What demonstration is and is not

True demonstration is our willingness to yield to and trust God’s good will for us. 

“Divine Love is the substance of Christian Science, the basis of its demonstration, yea, its foundation and superstructure,” writes Mary Baker Eddy, the Discoverer of Christian Science (Miscellaneous Writings 1883–1896, pp. 357–358). Christian Scientists love to testify to how divine Love’s care and provision have been proved in their lives. But sometimes we may inadvertently focus on the thing provided, forgetting that what has actually been proved is the allness and infinite goodness of Love, God.

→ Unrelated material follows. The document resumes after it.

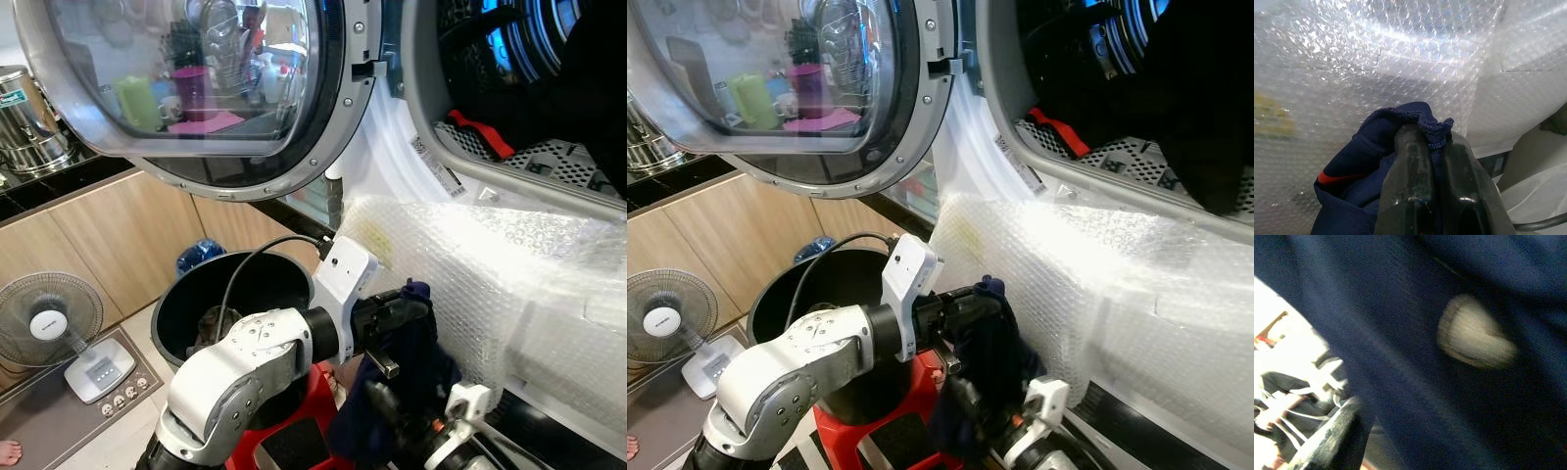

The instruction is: Clothes washing

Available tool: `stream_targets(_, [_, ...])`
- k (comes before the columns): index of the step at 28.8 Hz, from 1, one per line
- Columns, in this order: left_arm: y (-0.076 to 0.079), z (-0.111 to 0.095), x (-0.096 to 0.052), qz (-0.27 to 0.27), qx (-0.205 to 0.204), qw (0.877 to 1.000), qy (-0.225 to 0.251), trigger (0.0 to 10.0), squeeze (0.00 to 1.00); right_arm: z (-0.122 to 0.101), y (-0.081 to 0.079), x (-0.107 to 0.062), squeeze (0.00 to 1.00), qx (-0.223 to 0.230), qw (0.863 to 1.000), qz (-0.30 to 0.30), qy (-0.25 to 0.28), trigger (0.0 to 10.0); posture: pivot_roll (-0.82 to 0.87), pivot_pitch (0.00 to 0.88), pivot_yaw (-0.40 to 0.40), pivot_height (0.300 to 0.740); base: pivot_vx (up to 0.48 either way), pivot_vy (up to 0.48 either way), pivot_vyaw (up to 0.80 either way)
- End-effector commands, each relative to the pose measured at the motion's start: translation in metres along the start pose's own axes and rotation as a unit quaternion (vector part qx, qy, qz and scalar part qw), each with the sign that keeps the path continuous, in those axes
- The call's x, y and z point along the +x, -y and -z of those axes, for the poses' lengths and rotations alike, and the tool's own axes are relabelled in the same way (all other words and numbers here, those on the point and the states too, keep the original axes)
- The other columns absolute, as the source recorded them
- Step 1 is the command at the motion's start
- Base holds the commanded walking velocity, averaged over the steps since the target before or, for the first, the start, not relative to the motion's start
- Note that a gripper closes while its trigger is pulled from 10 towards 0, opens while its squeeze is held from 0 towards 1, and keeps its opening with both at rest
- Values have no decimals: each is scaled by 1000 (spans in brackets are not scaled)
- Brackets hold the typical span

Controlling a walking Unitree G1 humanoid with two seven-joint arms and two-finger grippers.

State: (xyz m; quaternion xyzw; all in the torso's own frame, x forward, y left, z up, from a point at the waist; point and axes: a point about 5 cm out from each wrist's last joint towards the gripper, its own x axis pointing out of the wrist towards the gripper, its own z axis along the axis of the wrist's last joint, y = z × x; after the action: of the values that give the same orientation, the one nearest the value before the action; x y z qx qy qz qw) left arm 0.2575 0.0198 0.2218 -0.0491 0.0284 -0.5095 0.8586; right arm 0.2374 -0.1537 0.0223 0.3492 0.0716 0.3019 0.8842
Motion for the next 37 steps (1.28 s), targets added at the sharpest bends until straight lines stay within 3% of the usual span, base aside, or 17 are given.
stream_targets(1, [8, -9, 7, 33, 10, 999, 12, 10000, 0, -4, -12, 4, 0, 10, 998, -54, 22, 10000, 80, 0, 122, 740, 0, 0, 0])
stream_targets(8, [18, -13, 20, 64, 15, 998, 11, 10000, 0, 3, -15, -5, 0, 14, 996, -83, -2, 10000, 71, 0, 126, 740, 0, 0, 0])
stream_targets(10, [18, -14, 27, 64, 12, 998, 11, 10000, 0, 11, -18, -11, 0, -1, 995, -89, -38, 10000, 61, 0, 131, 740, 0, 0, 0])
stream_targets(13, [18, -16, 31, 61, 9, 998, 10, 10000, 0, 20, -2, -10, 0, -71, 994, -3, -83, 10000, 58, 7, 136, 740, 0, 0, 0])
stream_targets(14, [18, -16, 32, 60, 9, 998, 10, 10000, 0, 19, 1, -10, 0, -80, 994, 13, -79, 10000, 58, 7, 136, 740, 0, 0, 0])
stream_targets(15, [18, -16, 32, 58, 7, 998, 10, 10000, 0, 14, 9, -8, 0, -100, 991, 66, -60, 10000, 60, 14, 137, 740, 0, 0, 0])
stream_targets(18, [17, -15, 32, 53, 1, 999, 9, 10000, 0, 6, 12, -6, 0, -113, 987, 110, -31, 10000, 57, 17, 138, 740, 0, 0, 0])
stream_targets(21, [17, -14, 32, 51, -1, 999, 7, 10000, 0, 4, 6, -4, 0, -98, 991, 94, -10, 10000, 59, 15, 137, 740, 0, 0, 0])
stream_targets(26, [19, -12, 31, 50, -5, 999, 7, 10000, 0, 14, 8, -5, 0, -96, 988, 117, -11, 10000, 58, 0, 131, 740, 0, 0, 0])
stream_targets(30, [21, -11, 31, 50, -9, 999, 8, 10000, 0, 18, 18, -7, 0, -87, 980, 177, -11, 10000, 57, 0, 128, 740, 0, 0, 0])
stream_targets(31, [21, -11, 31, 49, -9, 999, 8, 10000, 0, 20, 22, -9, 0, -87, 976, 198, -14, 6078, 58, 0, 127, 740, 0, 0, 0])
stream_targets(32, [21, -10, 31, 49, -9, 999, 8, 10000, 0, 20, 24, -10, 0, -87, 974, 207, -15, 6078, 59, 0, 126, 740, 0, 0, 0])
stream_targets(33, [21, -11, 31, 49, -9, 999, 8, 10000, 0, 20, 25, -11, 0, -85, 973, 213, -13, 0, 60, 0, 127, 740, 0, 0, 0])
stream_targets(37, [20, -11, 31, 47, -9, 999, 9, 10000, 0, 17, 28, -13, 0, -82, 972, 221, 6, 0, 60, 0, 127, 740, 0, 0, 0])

Clara Knox McKee, a worker in Mrs. Eddy’s home, recounts this conversation with her: “One day while I was busy in her room, she was reading a letter; looking up, she called me and said in substance, ‘How do they demonstrate money and furniture?’ I replied, ‘I do not know, I was not taught that.’ Then, as I recall, she said: ‘Thank God you were not. We demonstrate Life, Truth, and Love, and they give us our supplies; we do not demonstrate material things’ ” (We Knew Mary Baker Eddy, Expanded Edition, Vol. I, p. 465).

Mrs. Eddy was referring to students of Christian Science who testified to their many demonstrations of God’s goodness in the form of human needs met. Perhaps they had reported that they had “demonstrated” a lovely home or financially sound employment or a healthier body. So when I read this reminiscence, I was a bit puzzled. I’d had many lovely experiences of human needs being met through prayer. Had I been thinking of those demonstrations in a wrong way? What had really been demonstrated?